To produce an utterance is to engage in a certain kind of interaction. This is a fact that, until recently, logicians and philosophers of language have tended to overlook thought it has been stressed by linguists, psychologists, sociolinguists, and anthropologists. One of the most features of the theory of speech act, which was introduced into the philosophy of language by J. L. Austin, is that it give explicit recognition to the social or interpersonal dimension of language behaviour and provide a general framework for the discussion of semantic and syntactic distinctions that linguists have traditionally described in terms of mood and modality (in Lyons 1977:p.725).
Austin criticizes the view that the main purpose of sentences would be to state facts or to describe some state of affairs as either true or false.

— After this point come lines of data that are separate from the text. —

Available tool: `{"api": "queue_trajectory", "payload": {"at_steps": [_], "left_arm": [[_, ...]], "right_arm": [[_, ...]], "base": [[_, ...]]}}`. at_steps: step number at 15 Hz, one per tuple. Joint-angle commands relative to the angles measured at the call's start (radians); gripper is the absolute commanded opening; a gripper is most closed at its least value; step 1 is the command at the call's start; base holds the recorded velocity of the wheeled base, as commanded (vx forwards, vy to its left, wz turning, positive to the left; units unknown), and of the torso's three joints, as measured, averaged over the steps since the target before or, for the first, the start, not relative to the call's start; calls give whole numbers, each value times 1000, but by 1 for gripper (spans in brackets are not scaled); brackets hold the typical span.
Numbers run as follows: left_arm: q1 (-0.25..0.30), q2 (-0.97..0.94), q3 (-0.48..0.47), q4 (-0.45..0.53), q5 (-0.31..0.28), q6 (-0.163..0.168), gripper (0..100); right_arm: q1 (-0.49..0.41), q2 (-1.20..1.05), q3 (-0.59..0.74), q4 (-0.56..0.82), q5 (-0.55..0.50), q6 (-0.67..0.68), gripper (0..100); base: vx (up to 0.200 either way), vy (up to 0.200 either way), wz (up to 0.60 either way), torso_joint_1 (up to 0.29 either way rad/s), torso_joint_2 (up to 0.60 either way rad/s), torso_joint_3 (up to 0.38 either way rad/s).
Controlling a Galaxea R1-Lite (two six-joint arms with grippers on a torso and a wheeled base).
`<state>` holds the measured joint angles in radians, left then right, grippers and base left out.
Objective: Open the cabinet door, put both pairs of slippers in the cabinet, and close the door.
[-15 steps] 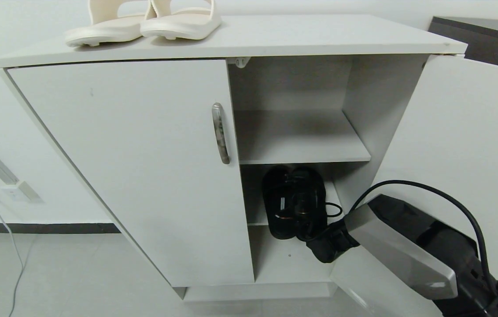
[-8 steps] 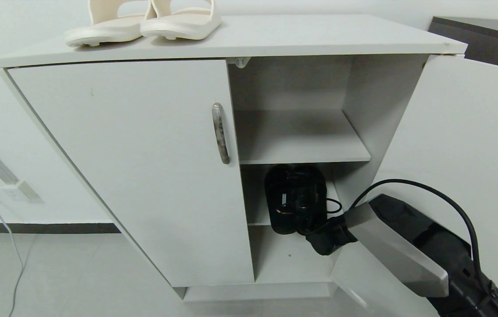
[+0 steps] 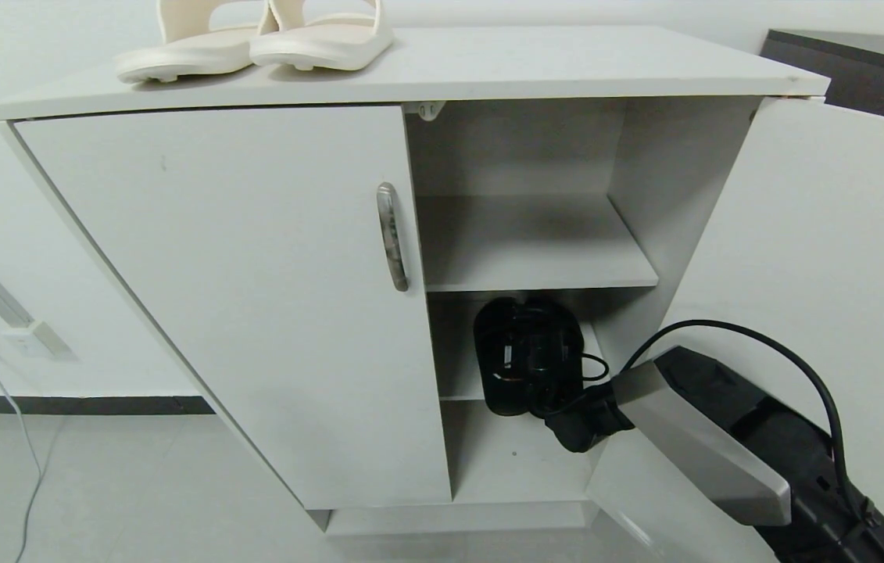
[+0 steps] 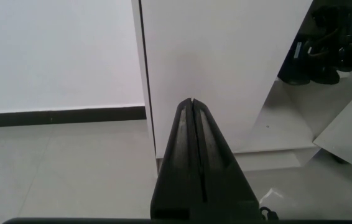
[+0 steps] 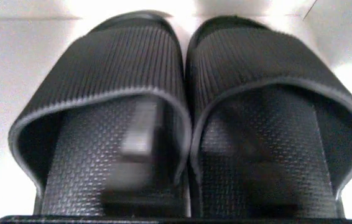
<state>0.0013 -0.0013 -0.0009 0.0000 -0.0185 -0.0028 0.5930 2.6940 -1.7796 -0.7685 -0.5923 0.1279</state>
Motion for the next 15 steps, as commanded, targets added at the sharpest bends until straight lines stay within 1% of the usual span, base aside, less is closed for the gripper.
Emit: {"api": "queue_trajectory", "payload": {"at_steps": [1, 4, 6, 8, 10, 11, 12, 14, 15], "left_arm": [[0, 1, -1, 0, 0, 0, 0], [0, 1, -1, 0, 0, 0, 0], [0, 1, -1, 0, -1, 0, 0], [0, 1, 1, 0, 0, 1, 0], [0, 1, 1, 0, -1, 1, 0], [0, 1, -1, 0, -1, 1, 0], [0, 1, 1, 0, -1, 1, 0], [0, 1, 1, 0, -1, 1, 0], [0, 1, 1, 0, 0, 1, 0]], "right_arm": [[5, -22, 37, -5, -3, 1, 100], [18, -94, 154, -40, -4, 3, 100], [39, -177, 293, -84, -23, 3, 100], [62, -266, 443, -141, -40, 4, 100], [105, -373, 624, -201, -41, 6, 100], [125, -415, 690, -222, -41, 7, 100], [165, -493, 818, -258, -46, 29, 100], [235, -622, 996, -261, -55, 79, 100], [257, -660, 1051, -262, -57, 90, 100]], "base": [[0, 0, 0, 0, 0, 0], [0, 0, 0, 0, 0, 0], [0, 0, 0, 0, 0, 0], [0, 0, 0, 0, 0, 0], [0, 0, 0, 0, 0, 0], [0, 0, 0, 0, 0, 0], [0, 0, 0, 0, 0, 0], [0, 0, 0, 0, 0, 0], [0, 0, 0, 0, 0, 0]]}}
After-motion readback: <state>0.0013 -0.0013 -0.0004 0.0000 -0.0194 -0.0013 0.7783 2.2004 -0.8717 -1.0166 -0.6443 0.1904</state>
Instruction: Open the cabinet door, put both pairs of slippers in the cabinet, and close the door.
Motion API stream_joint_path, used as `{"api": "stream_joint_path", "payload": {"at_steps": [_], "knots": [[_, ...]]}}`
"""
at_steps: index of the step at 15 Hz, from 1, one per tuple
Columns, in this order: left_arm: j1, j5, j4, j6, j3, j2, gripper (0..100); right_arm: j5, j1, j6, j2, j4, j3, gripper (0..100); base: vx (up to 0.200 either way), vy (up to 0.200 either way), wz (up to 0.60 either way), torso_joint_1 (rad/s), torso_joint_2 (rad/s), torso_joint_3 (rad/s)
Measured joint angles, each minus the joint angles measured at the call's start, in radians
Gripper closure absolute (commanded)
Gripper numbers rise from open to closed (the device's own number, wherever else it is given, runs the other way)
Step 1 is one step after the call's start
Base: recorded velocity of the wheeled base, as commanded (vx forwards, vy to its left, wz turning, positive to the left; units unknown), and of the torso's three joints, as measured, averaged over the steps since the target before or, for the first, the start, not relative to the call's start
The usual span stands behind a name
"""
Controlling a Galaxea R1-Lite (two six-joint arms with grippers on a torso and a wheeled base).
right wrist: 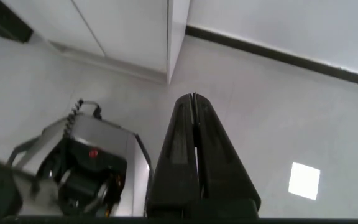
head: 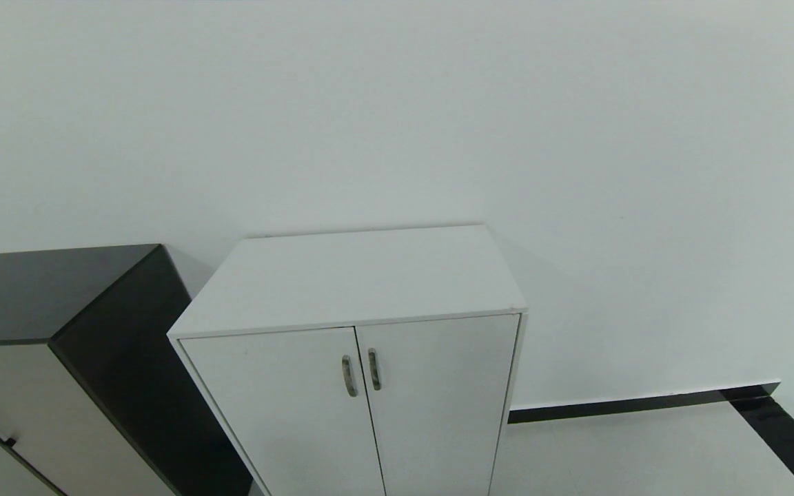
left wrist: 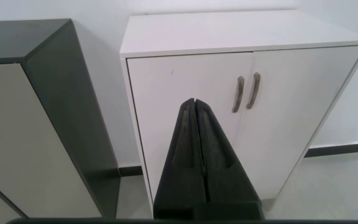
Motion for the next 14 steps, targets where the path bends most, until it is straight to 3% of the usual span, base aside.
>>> {"api": "stream_joint_path", "payload": {"at_steps": [4,14], "knots": [[0.000,0.000,0.000,0.000,0.000,0.000,100,0.159,-0.001,0.000,-0.280,0.263,0.000,100,0.000,0.000,0.00,0.000,0.00,0.000],[0.000,-0.001,0.000,0.000,0.000,0.000,100,0.216,0.008,-0.023,-0.404,0.387,0.000,100,0.000,0.000,0.00,0.000,0.00,0.000]]}}
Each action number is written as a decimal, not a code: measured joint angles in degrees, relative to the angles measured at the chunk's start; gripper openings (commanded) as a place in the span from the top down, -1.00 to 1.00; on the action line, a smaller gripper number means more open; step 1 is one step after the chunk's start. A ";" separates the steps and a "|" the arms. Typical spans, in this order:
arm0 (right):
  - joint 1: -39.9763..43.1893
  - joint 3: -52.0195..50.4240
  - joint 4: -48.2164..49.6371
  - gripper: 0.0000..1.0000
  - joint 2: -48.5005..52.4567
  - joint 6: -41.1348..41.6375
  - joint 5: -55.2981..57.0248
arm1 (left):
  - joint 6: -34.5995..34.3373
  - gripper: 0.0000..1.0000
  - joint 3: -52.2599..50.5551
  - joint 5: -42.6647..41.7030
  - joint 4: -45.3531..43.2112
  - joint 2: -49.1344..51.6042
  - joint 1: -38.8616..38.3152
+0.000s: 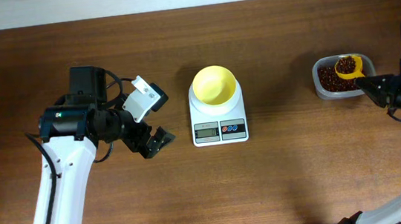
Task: Scoop item into bowl and weigh 50g on scale
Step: 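Carry the filled scoop left over the yellow bowl with the right gripper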
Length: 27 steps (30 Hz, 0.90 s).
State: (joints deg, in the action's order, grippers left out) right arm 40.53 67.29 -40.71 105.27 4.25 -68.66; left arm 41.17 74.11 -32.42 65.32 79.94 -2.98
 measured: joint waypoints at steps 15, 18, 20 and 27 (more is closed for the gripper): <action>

He argues against, which retains the view that the only meaningful statements are those that are verifiable (Austin.1976: p.2). Instead, Austin claims that such truth-evaluable sentences only constitute one type of utterance, pointing out that there are other types of utterances which are neither true nor false, but nonetheless meaningful. He calls this second type of utterance "performative". Performatives are used to carry out an action. In that they differ from other types of declarative sentences (constatives) which only describe the world (constatives) in systematic ways. On the syntactic level, however, both performatives and constatives take the grammatical form of declarative sentences. Austin revises his theory considerably in the course of his lectures and eventually replaces the dichotomy ‘performative’ vs. ‘constative’ with a more general theory of speech acts which regards every utterance as a type of action.
Lyons (1977) which is cited by Nitiasih shows that there are two characteristics of speech act, they are:
1)    Speech act does not refer to the act of speaking as such (i.e. to the production of actual spoken utterance), but to something more abstract.
2)    Speech act is not restricted to communication by means of spoken language because there are also certain non-linguistic communicative acts conveying certain meanings.
Speech act can be analysed on three levels. In Austin’s further development of investigating about speech act, he drew three dictinctions between Locutionary acts, Illocutionary acts, and Perlocutionary acts as the following:
1)    A Locutionary Act is an act of saying; the production of meaningful utterance, the utterance of certain noises, the utterance of certain words in a certain construction, and the utterance of them with a certain ‘meaning’ in the favourite philosophical sense of that word, i.e. with a certain sense and a certain reference (Austin 1962: p.944 as cited by Lyons 1977: p.730). see examples of locutionary acts.
2)    An Illocutionary Act is an act performed in saying something; making a statement or promise, issuing a command or request, asking a question, christening a ship, etc. see examples of illocutionary acts.
3)    A Perlocutionary Act is an act performed by means of saying something; getting someone to believe that something is so, persuading someone to do something, moving someone to anger, consoling someone in his distress, etc. see examples of perlocutionary acts.
A short illustration example of the relationship between those three acts above can be seen as follows:
In uttering the locution "Is there any salt?" at the dinner table, one may thereby perform the illocutionary act of requesting salt, as well as the distinct locutionary act of uttering the interrogatory sentence about the presence of salt, and the further perlocutionary act of causing somebody to hand one the salt.